## [Activity]
Going through the material below, output exactly the lines from the one containing "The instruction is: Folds" through the one containing "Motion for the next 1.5", and no pictures.

## [Records provided]
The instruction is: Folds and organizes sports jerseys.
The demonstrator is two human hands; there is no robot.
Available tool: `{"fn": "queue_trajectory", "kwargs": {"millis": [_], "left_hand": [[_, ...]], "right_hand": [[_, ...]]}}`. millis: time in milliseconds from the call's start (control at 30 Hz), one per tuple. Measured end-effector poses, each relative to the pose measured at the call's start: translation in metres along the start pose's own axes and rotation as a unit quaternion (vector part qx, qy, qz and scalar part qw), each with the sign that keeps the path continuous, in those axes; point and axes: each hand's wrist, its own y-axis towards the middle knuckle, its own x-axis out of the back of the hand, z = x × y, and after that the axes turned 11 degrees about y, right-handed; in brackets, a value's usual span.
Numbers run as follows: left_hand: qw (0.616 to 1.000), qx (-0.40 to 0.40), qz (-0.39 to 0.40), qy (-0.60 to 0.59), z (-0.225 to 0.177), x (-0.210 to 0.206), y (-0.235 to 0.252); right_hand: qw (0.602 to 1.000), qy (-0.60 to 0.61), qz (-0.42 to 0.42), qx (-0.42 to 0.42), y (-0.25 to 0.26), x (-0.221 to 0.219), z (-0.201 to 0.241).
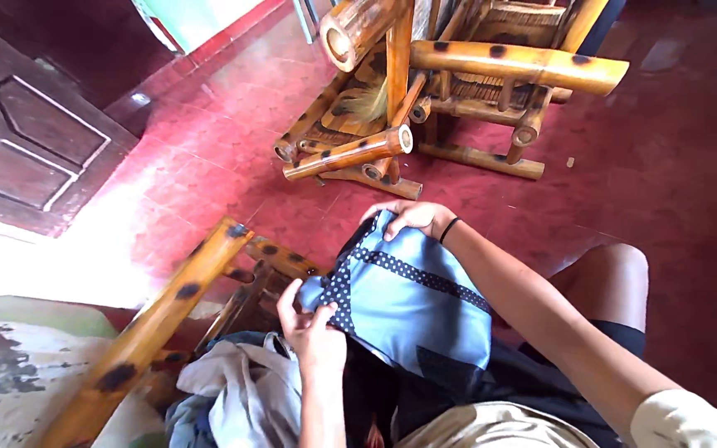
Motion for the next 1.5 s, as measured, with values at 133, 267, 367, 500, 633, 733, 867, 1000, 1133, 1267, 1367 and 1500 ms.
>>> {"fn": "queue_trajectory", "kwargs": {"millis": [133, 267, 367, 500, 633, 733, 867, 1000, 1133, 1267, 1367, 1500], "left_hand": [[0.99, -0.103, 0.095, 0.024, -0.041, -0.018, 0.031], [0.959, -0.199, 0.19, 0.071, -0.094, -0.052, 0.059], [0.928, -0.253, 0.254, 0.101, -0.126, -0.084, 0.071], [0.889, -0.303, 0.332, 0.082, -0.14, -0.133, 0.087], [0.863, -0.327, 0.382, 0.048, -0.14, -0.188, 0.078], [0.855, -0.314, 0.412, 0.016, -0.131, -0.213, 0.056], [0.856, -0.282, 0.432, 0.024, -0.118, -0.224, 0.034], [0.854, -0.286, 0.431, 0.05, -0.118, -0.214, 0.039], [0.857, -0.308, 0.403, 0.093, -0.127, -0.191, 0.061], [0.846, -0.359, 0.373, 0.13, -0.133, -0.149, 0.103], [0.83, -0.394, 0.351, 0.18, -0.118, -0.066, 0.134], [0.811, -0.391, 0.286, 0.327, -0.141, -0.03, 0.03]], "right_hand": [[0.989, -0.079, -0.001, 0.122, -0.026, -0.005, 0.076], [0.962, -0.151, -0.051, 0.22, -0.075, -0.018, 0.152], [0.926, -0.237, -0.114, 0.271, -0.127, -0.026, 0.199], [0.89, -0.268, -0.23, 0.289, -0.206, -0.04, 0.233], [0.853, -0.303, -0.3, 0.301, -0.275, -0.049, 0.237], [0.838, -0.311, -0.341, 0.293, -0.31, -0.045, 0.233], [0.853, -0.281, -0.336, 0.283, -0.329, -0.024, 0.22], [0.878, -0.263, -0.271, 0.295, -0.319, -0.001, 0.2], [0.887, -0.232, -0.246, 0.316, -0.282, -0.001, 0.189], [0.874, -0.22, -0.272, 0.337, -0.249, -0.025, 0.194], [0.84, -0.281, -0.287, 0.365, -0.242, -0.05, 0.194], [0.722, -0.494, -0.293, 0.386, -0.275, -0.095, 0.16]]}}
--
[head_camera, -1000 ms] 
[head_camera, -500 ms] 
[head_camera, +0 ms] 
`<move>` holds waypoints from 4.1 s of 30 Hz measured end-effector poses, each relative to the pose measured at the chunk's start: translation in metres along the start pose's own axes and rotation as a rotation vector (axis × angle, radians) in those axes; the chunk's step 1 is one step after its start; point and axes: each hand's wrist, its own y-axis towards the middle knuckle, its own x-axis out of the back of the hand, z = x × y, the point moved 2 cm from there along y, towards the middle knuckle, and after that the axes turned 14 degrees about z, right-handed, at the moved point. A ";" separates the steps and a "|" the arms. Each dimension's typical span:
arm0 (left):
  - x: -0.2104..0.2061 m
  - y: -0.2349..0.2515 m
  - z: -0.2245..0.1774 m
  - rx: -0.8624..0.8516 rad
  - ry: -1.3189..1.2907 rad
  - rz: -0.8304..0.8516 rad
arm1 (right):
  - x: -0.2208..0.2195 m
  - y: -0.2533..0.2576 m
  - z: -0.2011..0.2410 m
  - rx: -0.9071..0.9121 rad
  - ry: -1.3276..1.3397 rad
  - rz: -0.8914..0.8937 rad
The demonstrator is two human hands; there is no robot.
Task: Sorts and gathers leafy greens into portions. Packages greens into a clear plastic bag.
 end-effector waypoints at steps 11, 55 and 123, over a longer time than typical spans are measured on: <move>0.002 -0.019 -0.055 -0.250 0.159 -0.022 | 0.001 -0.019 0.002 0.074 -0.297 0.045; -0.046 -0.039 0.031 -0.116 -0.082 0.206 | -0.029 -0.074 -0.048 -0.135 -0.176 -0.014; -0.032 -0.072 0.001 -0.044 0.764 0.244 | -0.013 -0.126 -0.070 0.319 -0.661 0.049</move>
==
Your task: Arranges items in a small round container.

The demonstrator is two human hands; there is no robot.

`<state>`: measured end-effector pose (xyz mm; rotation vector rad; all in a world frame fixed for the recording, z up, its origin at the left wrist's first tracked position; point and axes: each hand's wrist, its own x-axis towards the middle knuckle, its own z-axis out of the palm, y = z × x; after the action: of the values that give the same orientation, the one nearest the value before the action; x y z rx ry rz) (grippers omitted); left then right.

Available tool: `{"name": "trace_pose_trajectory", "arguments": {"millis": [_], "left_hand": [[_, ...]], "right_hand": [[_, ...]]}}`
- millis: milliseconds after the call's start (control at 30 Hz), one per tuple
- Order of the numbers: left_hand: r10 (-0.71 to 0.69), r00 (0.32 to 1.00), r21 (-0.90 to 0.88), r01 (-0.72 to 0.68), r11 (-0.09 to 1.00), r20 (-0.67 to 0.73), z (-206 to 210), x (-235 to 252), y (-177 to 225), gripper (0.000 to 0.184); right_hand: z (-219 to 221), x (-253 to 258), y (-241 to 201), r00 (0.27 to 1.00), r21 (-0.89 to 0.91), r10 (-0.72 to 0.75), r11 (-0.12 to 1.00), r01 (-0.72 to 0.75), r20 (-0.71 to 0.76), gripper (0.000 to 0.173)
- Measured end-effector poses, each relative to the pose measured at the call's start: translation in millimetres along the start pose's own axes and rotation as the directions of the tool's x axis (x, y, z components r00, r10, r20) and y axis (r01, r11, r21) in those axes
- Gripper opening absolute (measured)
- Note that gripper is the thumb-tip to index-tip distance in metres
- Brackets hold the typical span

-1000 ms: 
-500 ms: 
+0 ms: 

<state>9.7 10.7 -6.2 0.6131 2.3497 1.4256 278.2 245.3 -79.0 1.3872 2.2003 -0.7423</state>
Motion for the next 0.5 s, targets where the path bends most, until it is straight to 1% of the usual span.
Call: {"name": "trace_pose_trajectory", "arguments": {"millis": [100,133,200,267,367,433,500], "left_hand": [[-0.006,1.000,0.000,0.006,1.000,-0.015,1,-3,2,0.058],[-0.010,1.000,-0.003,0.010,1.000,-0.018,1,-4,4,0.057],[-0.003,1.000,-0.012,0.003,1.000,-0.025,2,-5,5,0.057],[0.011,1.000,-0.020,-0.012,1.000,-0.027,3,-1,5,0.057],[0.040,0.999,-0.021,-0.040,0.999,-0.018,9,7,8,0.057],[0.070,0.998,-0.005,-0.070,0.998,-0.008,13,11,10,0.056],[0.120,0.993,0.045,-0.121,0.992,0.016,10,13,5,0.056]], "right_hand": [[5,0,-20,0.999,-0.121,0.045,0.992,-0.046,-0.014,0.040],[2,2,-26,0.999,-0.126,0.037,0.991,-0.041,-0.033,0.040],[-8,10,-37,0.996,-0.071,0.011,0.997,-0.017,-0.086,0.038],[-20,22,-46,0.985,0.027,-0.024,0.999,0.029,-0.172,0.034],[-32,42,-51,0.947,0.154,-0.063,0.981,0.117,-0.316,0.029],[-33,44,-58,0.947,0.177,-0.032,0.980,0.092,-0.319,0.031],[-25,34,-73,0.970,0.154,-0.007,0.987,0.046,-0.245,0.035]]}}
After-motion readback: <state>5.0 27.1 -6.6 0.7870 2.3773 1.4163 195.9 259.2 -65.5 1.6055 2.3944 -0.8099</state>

## [Reply to the task]
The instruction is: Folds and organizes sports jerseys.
The demonstrator is two human hands; there is no robot.
Available tool: `{"fn": "queue_trajectory", "kwargs": {"millis": [_], "left_hand": [[_, ...]], "right_hand": [[_, ...]]}}`. millis: time in milliseconds from the call's start (control at 30 Hz), one per tuple. Measured end-effector poses, each relative to the pose measured at the call's start: translation in metres along the start pose's own axes and rotation as a unit quaternion (vector part qx, qy, qz and scalar part qw), each with the sign that keeps the path continuous, in those axes; point and axes: each hand's wrist, its own y-axis towards the middle knuckle, its own x-axis out of the back of the hand, z = x × y, and after that the axes turned 11 degrees about y, right-handed; in brackets, a value's usual span.
Numbers run as follows: left_hand: qw (0.616 to 1.000), qx (-0.40 to 0.40), qz (-0.39 to 0.40), qy (-0.60 to 0.59), z (-0.225 to 0.177), x (-0.210 to 0.206), y (-0.235 to 0.252); right_hand: qw (0.602 to 1.000), qy (-0.60 to 0.61), qz (-0.42 to 0.42), qx (-0.42 to 0.42), y (-0.25 to 0.26), x (-0.221 to 0.219), z (-0.201 to 0.241).
Motion for the next 1.5 s, as measured, with values at 133, 267, 367, 500, 633, 733, 867, 1000, 1133, 1267, 1367 and 1500 ms.

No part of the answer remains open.